Gustavo Gierun, CEO of Distrito
As you have capital going a little more to traditional assets because of high interest rates, the startup needs to find ways to remunerate the investor more.
Amure Pinho, founder of the Investidores.VC platform
How high interest rates hurt startups
To go into operation and, in the future, who knows, become a unicorn, a startup needs to attract money from investors willing to finance the project.
It is a risky operation, because the company may go bankrupt and the project may not work out. Therefore, the investor only puts capital into the startup if the projected rate of return is much higher than the yield given by a risk-free investment, such as fixed income, for example.
If fixed income starts to deliver a higher yield — because of higher interest rates — the startup also needs to increase the promise of return. For this, the company has to obtain greater profits, either by increasing revenues or cutting expenses.
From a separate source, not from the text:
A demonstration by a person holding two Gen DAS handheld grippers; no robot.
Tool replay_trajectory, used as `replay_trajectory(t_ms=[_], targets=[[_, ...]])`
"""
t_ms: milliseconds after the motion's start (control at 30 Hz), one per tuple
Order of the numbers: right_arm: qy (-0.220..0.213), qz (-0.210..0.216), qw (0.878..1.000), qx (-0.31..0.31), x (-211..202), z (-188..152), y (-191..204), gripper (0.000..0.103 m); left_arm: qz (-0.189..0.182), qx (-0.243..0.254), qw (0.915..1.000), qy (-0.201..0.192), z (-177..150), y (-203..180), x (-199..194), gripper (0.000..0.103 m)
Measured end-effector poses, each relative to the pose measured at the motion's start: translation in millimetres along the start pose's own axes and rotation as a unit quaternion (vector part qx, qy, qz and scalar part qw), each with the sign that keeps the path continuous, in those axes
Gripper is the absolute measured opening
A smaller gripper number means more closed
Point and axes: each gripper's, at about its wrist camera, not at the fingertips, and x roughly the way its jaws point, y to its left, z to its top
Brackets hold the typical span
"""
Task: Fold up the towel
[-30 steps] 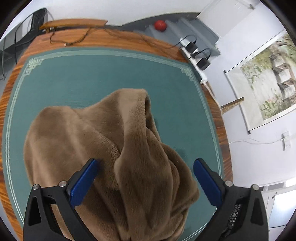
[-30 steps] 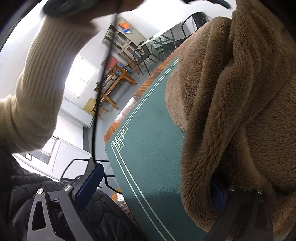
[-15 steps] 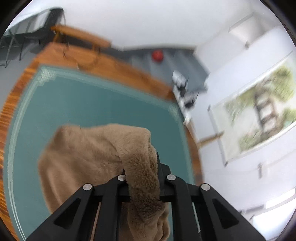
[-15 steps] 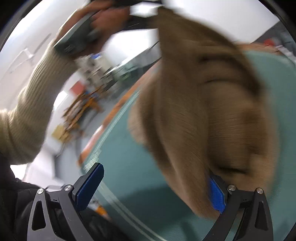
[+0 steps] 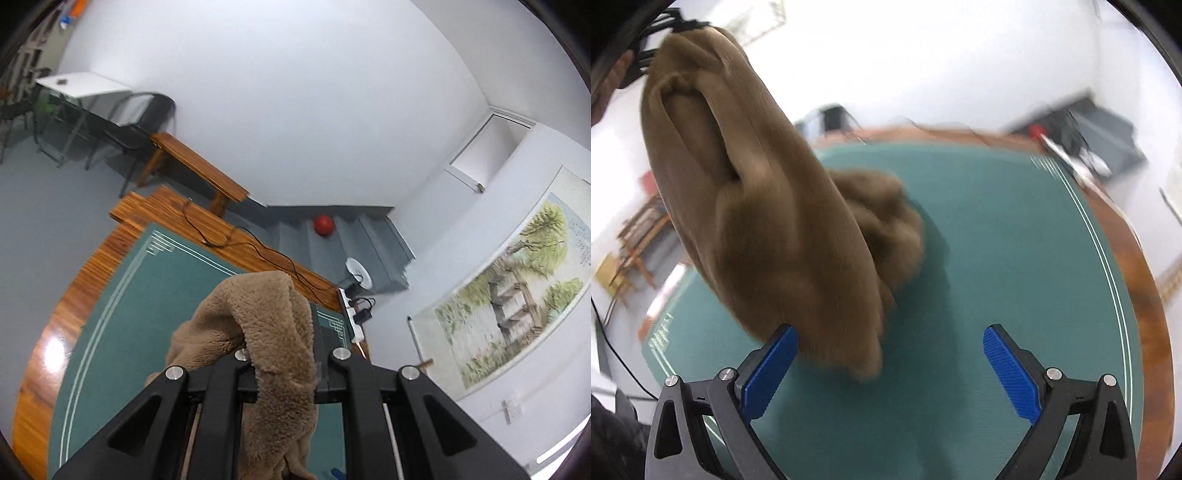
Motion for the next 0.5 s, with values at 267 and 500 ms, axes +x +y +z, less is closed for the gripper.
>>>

The high interest rate environment impacts more startups that are more leveraged, says Iporanga Venture partner Renato Valente, who has invested in 29 startups, such as Loggi, Buser and Quero Educação.
These are startups that were evaluated very optimistically at a time when interest rates were at historically low levels and there was an abundant supply of capital from investment funds.
Now, with high interest rates, expenses become a challenge for some businesses if they are not delivering an adequate rate of return for the new scenario, he says.
If a company is burning a lot of cash, it needs to make adjustments.